Official figures show that the amount of Treasury Bills (TBs) issued by government increased significantly in 2015, with over US$1 billion worth of TBs being issued between March and December 2015.

“Most of the TBs issued during this period, were to beneficiaries that were owed money by government and therefore upon receiving the TBs, the beneficiaries sold the TBs on the secondary market to local investors at various discount rates. What compounded the depletion of bank nostro account balances was the fact that the cash received from TB sales on the secondary market was almost immediately used to import goods and services, whilst in some cases, the funds were repatriated or externalised by the beneficiaries,” said Zimnat Asset Management in a report titled Banking Sector Cash Crunch for the month of March.

“This basically means that the local RTGS US dollar receipts from TB discounting, added further pressure on bank nostro accounts and this all happened at a time when banks were required to maintain 5% of their total deposits in nostro accounts. The pressure ultimately resulted in the delaying of international payments and then eventually into the current cash shortage,” Zimnat said.

Reserve Bank of Zimbabwe governor John Mangudya could not be reached for comment at the time of going to print. Last week he said the situation was caused by an unanticipated correlation between the timing of public and private sector salaries and bonuses.

Under the multi-currency regime adopted in 2009 following unprecedented runaway inflation, commercial banks are responsible for importing cash into the country and can only undertake this function if they have adequate funding available in their nostro accounts to purchase notes for their clients.

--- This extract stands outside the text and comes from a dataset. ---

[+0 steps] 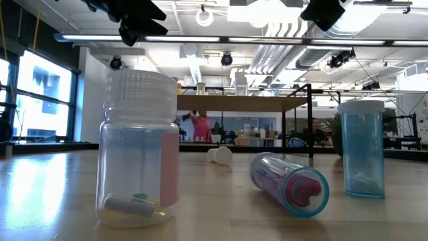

A nostro account is a bank account held in a foreign country by a domestic bank, denominated in the currency of that country. Nostro accounts are used to facilitate settlement of foreign exchange and trade transactions.
Experts say banks have witnessed increased pressure on their nostro accounts because of the widespread importation of goods and services into the country, against a declining exports revenue and other forex inflows base, resulting in banks failing to import cash to meet their client’s needs. Zimbabwe has a trade deficit of nearly US$3 billion making the country a net importer in a dollarised environment.

“According to our bankers, close to 90% of the money circulating locally under the RTGS platform is not backed by nostro account balances anywhere. This therefore means that, the currency cannot be used for making international payments and can only be used for domestic transactions only. Since the inception of the multicurrency regime, this local RTGS US dollar currency has been growing each year through private credit creation and most recently through the rampant issuing of TBs, i.e. public credit creation,” the report reads.

“The new exchange controls coupled with delays in transferring large sums of money outside of the country may result in capital flight as foreign investors fear that their money may not be safe, given the instability within the country’s financial system.”